## WHAT TO PRODUCE
Could you show all lines in the entries below that contain the string "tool"?

## SOURCE MATERIAL
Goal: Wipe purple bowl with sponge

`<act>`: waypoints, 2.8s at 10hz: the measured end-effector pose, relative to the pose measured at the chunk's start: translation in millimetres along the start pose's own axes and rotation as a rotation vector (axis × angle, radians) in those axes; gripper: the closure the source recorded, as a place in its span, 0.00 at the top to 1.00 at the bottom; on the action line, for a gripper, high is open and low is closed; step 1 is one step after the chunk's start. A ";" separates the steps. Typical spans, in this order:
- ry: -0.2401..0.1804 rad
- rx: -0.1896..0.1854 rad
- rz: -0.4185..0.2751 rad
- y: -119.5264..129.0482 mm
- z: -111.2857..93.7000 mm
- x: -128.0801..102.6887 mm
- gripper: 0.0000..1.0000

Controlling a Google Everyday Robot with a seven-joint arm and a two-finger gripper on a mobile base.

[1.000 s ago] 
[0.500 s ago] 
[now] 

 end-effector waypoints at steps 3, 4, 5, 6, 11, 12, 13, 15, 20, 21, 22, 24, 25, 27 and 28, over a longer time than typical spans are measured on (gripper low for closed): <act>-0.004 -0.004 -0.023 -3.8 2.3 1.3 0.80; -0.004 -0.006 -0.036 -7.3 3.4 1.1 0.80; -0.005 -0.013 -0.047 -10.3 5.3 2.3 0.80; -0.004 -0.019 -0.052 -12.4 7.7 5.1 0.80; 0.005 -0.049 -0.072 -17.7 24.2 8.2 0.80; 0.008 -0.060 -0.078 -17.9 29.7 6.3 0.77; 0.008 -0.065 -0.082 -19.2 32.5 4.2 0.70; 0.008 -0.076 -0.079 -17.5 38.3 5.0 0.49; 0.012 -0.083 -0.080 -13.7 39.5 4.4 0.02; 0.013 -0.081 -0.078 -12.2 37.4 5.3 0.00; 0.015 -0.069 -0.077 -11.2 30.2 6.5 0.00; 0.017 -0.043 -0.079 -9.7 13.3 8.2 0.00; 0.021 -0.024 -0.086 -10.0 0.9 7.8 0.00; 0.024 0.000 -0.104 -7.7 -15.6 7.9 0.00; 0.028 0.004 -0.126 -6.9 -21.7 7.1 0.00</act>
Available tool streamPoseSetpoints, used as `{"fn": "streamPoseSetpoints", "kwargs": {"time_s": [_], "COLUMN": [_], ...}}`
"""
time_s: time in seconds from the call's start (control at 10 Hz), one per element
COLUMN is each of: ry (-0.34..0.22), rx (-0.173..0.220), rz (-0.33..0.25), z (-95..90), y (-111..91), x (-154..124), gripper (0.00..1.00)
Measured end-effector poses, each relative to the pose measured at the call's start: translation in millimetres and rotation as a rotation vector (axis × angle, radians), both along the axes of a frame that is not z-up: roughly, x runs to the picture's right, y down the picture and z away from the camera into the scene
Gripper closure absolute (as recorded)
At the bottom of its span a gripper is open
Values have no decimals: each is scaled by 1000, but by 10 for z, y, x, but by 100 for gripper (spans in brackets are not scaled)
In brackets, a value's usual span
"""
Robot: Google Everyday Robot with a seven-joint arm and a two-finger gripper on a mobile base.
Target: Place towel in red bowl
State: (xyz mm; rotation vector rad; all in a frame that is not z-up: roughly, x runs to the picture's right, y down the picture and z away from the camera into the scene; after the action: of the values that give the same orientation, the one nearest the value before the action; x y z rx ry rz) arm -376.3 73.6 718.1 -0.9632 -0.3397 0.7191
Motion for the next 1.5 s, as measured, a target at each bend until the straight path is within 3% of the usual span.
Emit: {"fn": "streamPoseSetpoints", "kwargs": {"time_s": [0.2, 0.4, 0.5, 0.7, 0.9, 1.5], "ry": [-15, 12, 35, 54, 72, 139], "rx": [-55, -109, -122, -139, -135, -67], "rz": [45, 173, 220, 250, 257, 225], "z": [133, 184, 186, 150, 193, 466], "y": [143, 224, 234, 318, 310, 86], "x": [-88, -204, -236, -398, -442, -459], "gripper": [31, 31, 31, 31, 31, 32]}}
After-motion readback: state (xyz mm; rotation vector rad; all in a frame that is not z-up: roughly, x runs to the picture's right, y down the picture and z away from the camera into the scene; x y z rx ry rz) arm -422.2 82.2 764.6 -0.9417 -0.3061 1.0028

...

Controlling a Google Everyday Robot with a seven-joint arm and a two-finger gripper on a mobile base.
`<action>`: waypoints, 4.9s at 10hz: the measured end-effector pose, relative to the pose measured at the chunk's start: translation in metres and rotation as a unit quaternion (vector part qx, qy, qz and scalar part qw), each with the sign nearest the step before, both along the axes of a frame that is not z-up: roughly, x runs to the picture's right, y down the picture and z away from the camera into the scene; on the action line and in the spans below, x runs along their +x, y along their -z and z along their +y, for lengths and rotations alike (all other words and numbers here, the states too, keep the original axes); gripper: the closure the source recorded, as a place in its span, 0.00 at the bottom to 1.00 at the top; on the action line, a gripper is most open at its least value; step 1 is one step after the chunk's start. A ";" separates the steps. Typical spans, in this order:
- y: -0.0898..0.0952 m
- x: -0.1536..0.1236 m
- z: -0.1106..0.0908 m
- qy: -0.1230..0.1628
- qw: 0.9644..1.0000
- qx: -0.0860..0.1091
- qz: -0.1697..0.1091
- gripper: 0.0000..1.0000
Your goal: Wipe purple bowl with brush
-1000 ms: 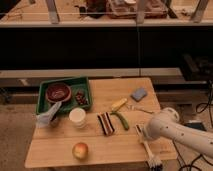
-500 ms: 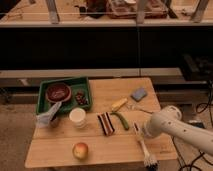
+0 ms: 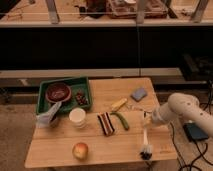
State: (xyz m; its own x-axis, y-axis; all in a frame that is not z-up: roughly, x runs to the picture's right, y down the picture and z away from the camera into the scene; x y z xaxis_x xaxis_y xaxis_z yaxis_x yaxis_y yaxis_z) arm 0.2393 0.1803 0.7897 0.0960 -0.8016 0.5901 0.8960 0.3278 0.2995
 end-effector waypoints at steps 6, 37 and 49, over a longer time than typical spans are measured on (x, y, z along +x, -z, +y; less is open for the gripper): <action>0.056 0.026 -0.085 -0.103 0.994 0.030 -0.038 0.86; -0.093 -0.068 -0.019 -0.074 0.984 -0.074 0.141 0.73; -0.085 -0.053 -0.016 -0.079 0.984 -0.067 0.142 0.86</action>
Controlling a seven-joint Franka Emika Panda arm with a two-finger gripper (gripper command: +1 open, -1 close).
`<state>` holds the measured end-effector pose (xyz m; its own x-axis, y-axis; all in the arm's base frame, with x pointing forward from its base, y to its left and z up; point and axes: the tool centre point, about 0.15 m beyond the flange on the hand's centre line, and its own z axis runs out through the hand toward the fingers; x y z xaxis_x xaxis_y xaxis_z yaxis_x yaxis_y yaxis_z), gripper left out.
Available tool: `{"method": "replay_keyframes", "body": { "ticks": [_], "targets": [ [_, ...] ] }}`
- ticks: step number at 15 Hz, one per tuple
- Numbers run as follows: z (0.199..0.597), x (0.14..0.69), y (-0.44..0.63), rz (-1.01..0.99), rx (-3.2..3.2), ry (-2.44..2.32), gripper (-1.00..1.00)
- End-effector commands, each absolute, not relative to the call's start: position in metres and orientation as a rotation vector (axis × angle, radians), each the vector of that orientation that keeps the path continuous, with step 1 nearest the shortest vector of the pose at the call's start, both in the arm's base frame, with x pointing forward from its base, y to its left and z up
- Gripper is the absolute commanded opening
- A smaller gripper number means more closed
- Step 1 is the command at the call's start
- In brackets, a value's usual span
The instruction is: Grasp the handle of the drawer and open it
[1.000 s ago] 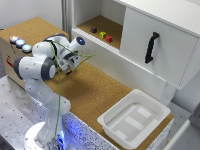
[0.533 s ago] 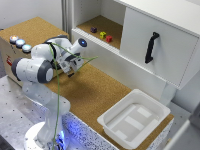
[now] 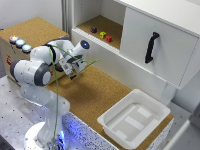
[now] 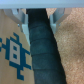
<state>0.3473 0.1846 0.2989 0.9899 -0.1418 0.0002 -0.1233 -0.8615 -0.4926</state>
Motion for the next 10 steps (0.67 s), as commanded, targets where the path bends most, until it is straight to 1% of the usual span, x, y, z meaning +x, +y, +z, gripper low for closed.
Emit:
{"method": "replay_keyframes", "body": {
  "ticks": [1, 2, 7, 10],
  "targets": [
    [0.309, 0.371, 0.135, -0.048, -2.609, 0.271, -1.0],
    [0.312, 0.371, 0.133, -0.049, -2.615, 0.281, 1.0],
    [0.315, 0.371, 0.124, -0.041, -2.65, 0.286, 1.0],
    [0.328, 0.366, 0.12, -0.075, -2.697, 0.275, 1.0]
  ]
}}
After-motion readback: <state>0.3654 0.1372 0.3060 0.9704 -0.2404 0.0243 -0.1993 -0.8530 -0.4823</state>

## TASK RESULT
Available tool streamPoseSetpoints, used as `{"fn": "streamPoseSetpoints", "kwargs": {"time_s": [_], "COLUMN": [_], ...}}`
`<state>` holds the measured end-effector pose (xyz m; its own x-axis, y-axis; all in the arm's base frame, with x pointing forward from its base, y to its left and z up; point and axes: the tool centre point, about 0.15 m beyond the flange on the hand's centre line, and its own z axis runs out through the hand toward the fingers; x y z xaxis_x xaxis_y xaxis_z yaxis_x yaxis_y yaxis_z), gripper left out.
Available tool: `{"method": "replay_keyframes", "body": { "ticks": [_], "targets": [ [_, ...] ] }}`

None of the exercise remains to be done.